== Activity ==
What you return must match the listing word for word.

== The data ==

--------

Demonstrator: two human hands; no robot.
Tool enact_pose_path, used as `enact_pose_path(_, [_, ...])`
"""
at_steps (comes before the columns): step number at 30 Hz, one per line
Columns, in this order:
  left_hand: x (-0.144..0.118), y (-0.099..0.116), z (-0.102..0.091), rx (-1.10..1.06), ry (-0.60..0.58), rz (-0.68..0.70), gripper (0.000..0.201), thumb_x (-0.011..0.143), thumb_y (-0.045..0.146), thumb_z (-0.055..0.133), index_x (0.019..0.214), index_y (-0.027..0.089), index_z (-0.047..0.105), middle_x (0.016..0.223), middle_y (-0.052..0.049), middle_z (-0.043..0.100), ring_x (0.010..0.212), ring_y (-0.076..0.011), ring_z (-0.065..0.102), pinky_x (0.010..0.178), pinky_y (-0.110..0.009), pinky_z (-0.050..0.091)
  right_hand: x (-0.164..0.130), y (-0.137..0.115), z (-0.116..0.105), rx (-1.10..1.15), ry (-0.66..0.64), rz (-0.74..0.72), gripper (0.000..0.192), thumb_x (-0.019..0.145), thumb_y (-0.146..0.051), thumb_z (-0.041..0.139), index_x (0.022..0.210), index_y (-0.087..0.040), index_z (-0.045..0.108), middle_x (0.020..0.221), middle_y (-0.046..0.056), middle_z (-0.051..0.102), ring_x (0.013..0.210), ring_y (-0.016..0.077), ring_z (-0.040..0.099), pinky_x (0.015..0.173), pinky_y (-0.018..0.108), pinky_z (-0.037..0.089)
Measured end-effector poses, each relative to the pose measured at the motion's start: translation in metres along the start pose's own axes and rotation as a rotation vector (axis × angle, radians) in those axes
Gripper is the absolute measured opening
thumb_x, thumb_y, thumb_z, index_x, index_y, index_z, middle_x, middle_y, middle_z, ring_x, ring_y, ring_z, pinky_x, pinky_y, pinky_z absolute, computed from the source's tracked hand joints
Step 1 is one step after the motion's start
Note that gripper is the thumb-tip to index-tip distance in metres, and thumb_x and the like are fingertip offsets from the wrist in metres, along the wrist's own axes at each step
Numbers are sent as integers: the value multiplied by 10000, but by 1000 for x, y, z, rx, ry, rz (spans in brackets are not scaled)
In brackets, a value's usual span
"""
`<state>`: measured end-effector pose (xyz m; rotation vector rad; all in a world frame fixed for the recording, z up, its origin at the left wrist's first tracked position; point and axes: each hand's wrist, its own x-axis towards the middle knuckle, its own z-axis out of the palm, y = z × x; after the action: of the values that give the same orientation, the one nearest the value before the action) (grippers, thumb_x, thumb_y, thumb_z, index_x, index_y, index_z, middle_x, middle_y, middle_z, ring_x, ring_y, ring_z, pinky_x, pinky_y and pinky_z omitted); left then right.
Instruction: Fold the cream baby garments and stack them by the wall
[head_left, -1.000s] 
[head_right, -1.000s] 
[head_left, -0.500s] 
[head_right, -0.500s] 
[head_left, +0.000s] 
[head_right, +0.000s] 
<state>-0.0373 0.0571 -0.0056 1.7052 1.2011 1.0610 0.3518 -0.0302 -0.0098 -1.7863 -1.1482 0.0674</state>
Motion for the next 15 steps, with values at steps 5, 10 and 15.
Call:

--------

== Answer to this exercise ==
Demonstrator: two human hands; no robot.
Tool enact_pose_path, used as `enact_pose_path(_, [_, ...])`
"""
at_steps (comes before the columns): step number at 30 Hz, one per line
Columns, in this order:
  left_hand: x (-0.144..0.118), y (-0.099..0.116), z (-0.102..0.091), rx (-1.10..1.06), ry (-0.60..0.58), rz (-0.68..0.70), gripper (0.000..0.201), thumb_x (-0.011..0.143), thumb_y (-0.045..0.146), thumb_z (-0.055..0.133), index_x (0.019..0.214), index_y (-0.027..0.089), index_z (-0.047..0.105), middle_x (0.016..0.223), middle_y (-0.052..0.049), middle_z (-0.043..0.100), ring_x (0.010..0.212), ring_y (-0.076..0.011), ring_z (-0.065..0.102), pinky_x (0.010..0.178), pinky_y (-0.110..0.009), pinky_z (-0.050..0.091)
  right_hand: x (-0.164..0.130), y (-0.137..0.115), z (-0.116..0.105), rx (-1.10..1.15), ry (-0.66..0.64), rz (-0.74..0.72), gripper (0.000..0.192), thumb_x (-0.019..0.145), thumb_y (-0.146..0.051), thumb_z (-0.041..0.139), index_x (0.022..0.210), index_y (-0.087..0.040), index_z (-0.045..0.108), middle_x (0.020..0.221), middle_y (-0.046..0.056), middle_z (-0.051..0.102), ring_x (0.013..0.210), ring_y (-0.016..0.077), ring_z (-0.040..0.099), pinky_x (0.015..0.173), pinky_y (-0.018..0.108), pinky_z (-0.037..0.089)
Measured end-effector poses, each relative to the pose measured at the motion's start: translation in metres along the start pose's own axes and rotation as a rotation vector (axis × angle, radians) in those axes
Gripper is the absolute measured opening
thumb_x, thumb_y, thumb_z, index_x, index_y, index_z, middle_x, middle_y, middle_z, ring_x, ring_y, ring_z, pinky_x, pinky_y, pinky_z absolute, computed from the source's tracked hand joints
Step 1 is one step after the motion's start
Note that gripper is the thumb-tip to index-tip distance in metres, and thumb_x and the like are fingertip offsets from the wrist in metres, along the wrist's own axes at each step
Numbers are sent as integers: the value multiplied by 10000, but by 1000 for x, y, z, rx, ry, rz (spans in brackets are not scaled)
In brackets, a value's usual span
"""
`<state>`: measured end-effector pose (xyz m; rotation vector rad; all in a world frame fixed for the recording, z up, its origin at the left wrist's first tracked position; point and axes: each hand's wrist, its own x-axis towards the middle knuckle, its own z-axis out of the palm, y = z × x; after the action: of the values that give the same orientation, the one nearest the value before the action) (grippers, thumb_x, thumb_y, thumb_z, index_x, index_y, index_z, middle_x, middle_y, middle_z, ring_x, ring_y, ring_z, pinky_x, pinky_y and pinky_z omitted); left then right.
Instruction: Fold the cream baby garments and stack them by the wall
[head_left, -1.000s] 
[head_right, -1.000s] 
[head_left, -0.500s] 
[head_right, -0.500s] 
[head_left, +0.000s] 
[head_right, +0.000s] 
<state>-0.0373 0.0571 -0.0056 1.7052 1.2011 1.0610 0.3518 -0.0302 -0.0098 -1.7863 -1.1482 0.0674</state>
Motion for the next 15 steps, with values at steps 5, 10 and 15.
Call:

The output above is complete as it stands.